Reproduce every entry precisely as written.

[[ Supplied data open ]]

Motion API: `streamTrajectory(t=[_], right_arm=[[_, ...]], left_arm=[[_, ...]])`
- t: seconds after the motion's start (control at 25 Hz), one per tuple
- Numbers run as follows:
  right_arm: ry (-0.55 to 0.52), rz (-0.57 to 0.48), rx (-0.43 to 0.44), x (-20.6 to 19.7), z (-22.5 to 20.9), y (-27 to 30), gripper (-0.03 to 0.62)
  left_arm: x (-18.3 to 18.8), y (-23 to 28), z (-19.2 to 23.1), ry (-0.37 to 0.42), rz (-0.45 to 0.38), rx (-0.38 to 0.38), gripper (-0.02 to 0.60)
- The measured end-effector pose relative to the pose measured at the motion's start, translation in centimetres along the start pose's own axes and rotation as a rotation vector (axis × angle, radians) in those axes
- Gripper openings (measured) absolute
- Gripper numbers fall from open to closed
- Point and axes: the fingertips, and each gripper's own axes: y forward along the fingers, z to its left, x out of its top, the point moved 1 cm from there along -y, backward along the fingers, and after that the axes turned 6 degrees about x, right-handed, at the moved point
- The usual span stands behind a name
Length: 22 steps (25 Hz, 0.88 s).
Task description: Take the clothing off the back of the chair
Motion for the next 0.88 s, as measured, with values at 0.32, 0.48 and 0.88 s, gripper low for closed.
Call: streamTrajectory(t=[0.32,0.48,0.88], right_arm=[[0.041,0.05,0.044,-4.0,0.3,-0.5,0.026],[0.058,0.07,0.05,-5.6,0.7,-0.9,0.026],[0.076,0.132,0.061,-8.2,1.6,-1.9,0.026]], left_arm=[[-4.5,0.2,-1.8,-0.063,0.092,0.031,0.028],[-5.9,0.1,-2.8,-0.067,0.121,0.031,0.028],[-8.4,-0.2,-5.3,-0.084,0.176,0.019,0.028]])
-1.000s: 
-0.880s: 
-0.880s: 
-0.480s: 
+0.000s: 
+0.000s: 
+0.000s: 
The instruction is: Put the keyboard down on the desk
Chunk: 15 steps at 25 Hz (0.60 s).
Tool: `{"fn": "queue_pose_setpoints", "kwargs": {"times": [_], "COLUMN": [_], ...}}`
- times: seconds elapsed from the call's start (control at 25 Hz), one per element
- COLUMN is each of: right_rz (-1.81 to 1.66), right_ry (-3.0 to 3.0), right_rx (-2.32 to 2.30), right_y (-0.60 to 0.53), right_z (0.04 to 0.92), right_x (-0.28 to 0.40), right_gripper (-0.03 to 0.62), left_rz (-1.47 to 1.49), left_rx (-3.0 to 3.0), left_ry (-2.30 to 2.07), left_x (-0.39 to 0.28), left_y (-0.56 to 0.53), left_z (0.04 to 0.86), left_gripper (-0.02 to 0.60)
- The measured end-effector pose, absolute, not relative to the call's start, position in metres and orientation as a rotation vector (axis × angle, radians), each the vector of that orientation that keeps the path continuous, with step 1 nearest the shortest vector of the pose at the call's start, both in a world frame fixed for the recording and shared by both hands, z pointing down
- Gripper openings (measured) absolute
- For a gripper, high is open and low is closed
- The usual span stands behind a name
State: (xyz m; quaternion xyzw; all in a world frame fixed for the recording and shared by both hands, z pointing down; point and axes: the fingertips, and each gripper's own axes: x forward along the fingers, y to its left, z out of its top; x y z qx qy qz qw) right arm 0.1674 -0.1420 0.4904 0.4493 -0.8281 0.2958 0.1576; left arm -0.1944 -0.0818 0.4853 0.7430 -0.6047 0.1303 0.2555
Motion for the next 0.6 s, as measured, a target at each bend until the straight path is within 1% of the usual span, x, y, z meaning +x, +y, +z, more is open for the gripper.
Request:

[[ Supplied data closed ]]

● **Answer for the task**
Motion API: `streamTrajectory(t=[_], right_arm=[[_, ...]], left_arm=[[_, ...]])`
- t: seconds after the motion's start (control at 25 Hz), one per tuple
- Numbers run as follows:
  right_arm: ry (-0.55 to 0.52), rz (-0.57 to 0.48), rx (-0.43 to 0.44), x (-20.6 to 19.7), z (-22.5 to 20.9), y (-27 to 30), gripper (-0.03 to 0.62)
  left_arm: x (-18.3 to 18.8), y (-23 to 28), z (-19.2 to 23.1), ry (-0.37 to 0.42), rz (-0.45 to 0.38), rx (-0.38 to 0.38), gripper (-0.02 to 0.60)
- The measured end-effector pose relative to the pose measured at the motion's start, translation in centimetres along the start pose's own axes and rotation as a rotation vector (axis × angle, radians) in those axes
- Gripper openings (measured) absolute
- Gripper numbers fall from open to closed
- Point and axes: the fingertips, and each gripper's own axes: y forward along the fingers, z to its left, x out of its top, the point moved 1 cm from there along -y, backward along the fingers, and after that the axes turned 6 degrees about x, right-handed, at the moved point
- The usual span stands behind a name
Length: 22 steps (25 Hz, 0.88 s).
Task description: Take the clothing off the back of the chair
Motion for the next 0.88 s, as measured, with values at 0.32, 0.48 and 0.88 s, gripper low for closed.
Call: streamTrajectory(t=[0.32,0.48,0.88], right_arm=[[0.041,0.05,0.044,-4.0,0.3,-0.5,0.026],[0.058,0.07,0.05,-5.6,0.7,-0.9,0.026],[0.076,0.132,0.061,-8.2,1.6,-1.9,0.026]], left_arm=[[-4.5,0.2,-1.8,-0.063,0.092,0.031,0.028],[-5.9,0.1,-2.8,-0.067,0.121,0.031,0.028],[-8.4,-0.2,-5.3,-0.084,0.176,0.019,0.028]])
-1.000s: 
-0.880s: 
-0.880s: 
-0.480s: 
+0.000s: 
+0.000s: 
+0.000s: 
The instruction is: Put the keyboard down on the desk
Chunk: 15 steps at 25 Hz (0.60 s).
Tool: `{"fn": "queue_pose_setpoints", "kwargs": {"times": [_], "COLUMN": [_], ...}}`
- times: seconds elapsed from the call's start (control at 25 Hz), one per element
- COLUMN is each of: right_rz (-1.81 to 1.66), right_ry (-3.0 to 3.0), right_rx (-2.32 to 2.30), right_y (-0.60 to 0.53), right_z (0.04 to 0.92), right_x (-0.28 to 0.40), right_gripper (-0.03 to 0.62), left_rz (-1.47 to 1.49), left_rx (-3.0 to 3.0), left_ry (-2.30 to 2.07), left_x (-0.39 to 0.28), left_y (-0.56 to 0.53), left_z (0.04 to 0.86), left_gripper (-0.02 to 0.60)
- The measured end-effector pose, absolute, not relative to the call's start, position in metres and orientation as a rotation vector (axis × angle, radians), each the vector of that orientation that keeps the path continuous, with step 1 nearest the shortest vector of the pose at the call's start, both in a world frame fixed for the recording and shared by both hands, z pointing down
- Gripper openings (measured) absolute
- For a gripper, high is open and low is closed
- The usual span stands behind a name
State: (xyz m; quaternion xyzw; all in a world frame fixed for the recording and shared by both hands, z pointing down; point and axes: the fingertips, and each gripper's own axes: x forward along the fingers, y to its left, z out of its top; x y z qx qy qz qw) right arm 0.1674 -0.1420 0.4904 0.4493 -0.8281 0.2958 0.1576; left arm -0.1944 -0.0818 0.4853 0.7430 -0.6047 0.1303 0.2555
Motion for the next 0.6 s, as measured, a target at each bend until the straight path is within 1% of the usual span, x, y, z meaning +x, +y, +z, more is open for the gripper.
Request:

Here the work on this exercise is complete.